Tuesday, February 7, 2017

Who should we fear?

The danger isn't from Islamic refugees.  No refugee from any of the recently targeted countries has committed any crime.

Indeed, more Americans have died at the hands of other Americans than at the hands of Islamic terrorists, since 2002. Yet One Republican Congressman explicitly says that attacks by whites are "different".
Left unmentioned during that speech and during any other public comment Trump has made is a January 29 mass shooting at a mosque in Quebec City that left six dead and was reportedly perpetrated by a white nationalist, anti-immigrant Trump fan. And Trump’s list of underreported attacks omits recent mass shootings in the U.S. like the murder of nine African American worshippers at the historically black Emanuel A.M.E. Church in Charleston in June 2015 and the murder of three people at a Planned Parenthood clinic in Colorado Springs a few months later that were committed by white non-Muslim men linked to extremist ideologies.  Think PRogres


 Newsweek reports,
These Americans thrive on hate and conspiracy theories, many fed to them by politicians and commentators who blithely blather about government concentration camps and impending martial law and plans to seize guns and other dystopian gibberish, apparently unaware there are people listening who don’t know it’s all lies. These extremists turn to violence—against minorities, non-Christians, abortion providers, government officials—in what they believe is a fight to save America. And that potential for violence is escalating every day.
Especially because the GOP has deliberately stoked the fire, supporting hysterical suggestions about martial law in TX and lawlessness of Obama.
Republicans continued their drumbeat of conspiracy theories to bring out the base, capturing the House in 2010 and the Senate in 2012. And imagine what these right-wing extremists thought. Where were the impeachment proceedings? Why wasn’t Obama under arrest? The man was a murderer, a tyrant spitting on the Constitution, a fraud holding the presidency unlawfully. There were only two possible answers for the extremists: accepting that the Republicans had been lying to them, or deciding that these politicians had sold out the minute they won control.

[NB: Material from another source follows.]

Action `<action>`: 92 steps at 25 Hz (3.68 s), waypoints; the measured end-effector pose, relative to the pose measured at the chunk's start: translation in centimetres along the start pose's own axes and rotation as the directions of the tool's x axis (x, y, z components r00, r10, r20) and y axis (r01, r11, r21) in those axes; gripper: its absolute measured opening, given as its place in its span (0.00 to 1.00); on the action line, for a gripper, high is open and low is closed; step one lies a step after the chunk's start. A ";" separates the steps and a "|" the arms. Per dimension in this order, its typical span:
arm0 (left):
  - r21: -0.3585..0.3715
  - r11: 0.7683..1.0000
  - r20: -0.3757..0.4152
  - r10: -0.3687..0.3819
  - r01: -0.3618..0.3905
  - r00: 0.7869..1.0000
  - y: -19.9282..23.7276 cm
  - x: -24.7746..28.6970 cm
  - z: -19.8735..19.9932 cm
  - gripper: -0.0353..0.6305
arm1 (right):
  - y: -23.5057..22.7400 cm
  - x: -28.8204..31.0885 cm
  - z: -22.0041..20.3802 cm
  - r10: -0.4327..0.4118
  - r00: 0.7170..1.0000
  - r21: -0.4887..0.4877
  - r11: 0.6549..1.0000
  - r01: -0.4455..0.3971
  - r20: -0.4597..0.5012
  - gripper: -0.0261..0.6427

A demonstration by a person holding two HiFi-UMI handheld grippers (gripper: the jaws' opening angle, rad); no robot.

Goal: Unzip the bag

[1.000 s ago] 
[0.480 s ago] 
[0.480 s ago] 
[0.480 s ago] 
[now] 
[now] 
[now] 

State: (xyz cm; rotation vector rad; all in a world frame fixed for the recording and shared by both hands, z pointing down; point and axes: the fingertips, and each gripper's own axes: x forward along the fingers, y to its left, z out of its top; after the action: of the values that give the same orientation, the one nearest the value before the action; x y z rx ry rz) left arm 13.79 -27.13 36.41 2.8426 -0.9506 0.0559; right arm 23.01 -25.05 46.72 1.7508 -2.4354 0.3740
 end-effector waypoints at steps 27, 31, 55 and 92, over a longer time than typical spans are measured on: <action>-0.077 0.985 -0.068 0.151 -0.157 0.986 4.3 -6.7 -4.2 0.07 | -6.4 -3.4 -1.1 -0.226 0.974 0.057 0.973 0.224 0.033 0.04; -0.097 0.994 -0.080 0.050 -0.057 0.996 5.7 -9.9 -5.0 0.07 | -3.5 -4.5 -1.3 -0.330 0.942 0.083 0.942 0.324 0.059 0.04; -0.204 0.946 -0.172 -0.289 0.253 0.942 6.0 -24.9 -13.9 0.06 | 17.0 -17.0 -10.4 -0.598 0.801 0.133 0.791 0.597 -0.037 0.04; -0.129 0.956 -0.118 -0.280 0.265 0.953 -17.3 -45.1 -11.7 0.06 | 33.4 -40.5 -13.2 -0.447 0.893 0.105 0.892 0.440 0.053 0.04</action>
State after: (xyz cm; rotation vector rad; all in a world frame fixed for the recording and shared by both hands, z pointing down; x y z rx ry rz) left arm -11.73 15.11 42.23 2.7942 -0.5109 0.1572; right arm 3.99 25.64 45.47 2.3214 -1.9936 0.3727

And so, the far-right wing—including the violent militants—has turned on the Republican Party. The establishment Republicans now fumble about, trying to understand why their preferred candidates are being kicked aside in favor of Donald Trump, who rages about sellout politicians and makes promises to do things that radicals adore. Forums like Stormfront fulminate with praise and devotion to Trump, while all but spitting on the more traditional candidates.

The Republicans played a dangerous game by giving credence to all those conspiracy theories about Obama, a game that made them a target of the right-wing rage they engendered. They have been the author of the rise of the radicals, peaceful and violent, that in turn is tearing the party apart.  
The GOP is in danger of succumbing entirely to become a white nationalist party.   I hope that most Americans are revolted by that, but I'm not sure that's true.

There have been numerous attacks against Muslims--and others who are different including a Sikh Temple.  Dylan Roof killed nine in Charleston.  Alexandre Bissonnette killed six in Québec.  Jewish organizations are getting bomb threats. And despite the clear and present danger that white supremacist groups offer to our safety, the Trumpians have removed them from a list of potential terrorist organizations. 
 The Trump administration wants to revamp and rename a U.S. government program designed to counter all violent ideologies so that it focuses solely on Islamist extremism, five people briefed on the matter told Reuters.
The program, "Countering Violent Extremism," or CVE, would be changed to "Countering Islamic Extremism" or "Countering Radical Islamic Extremism," the sources said, and would no longer target groups such as white supremacists who have also carried out bombings and shootings in the United States.
Nothing makes their white nationalist goal clearer.   Which is why the neo-Nazis are gloating.

I know who frightens me most, and it's not a refugee family from Sudan.



 

2 comments:

Brother David said...

IT, please research your first sentences claim. It is incorrect. The judge here in Seattle that halted the Executive Order was in error when he made that claim.

http://www.seattletimes.com/nation-world/nation-politics/ap-fact-check-no-arrests-from-7-nations-in-travel-ban-nope/?utm_source=The+Seattle+Times&utm_campaign=d11bf4a8b3-Morning_Brief_02_07_2017&utm_medium=email&utm_term=0_5beb38b61e-d11bf4a8b3-120322933

Kevin K said...

Certainly the most lethal attacks in the United States involving Muslims have not involved refugees. Oddly, they have been the children of immigrants. The mass murders in San Bernadino (the wife was an immigrant but not a refugee) and Florida involved persons born in the United States to immigrant families. The Ft. Hood shooting is similar but is not officially treated as a terror attack.

However, if you look at the total number of killings attributed to "terrorism" in the United States since 9/11 the number is not very large. About a 1 in 45,000 chance of the average american dying from a terrorist related reason.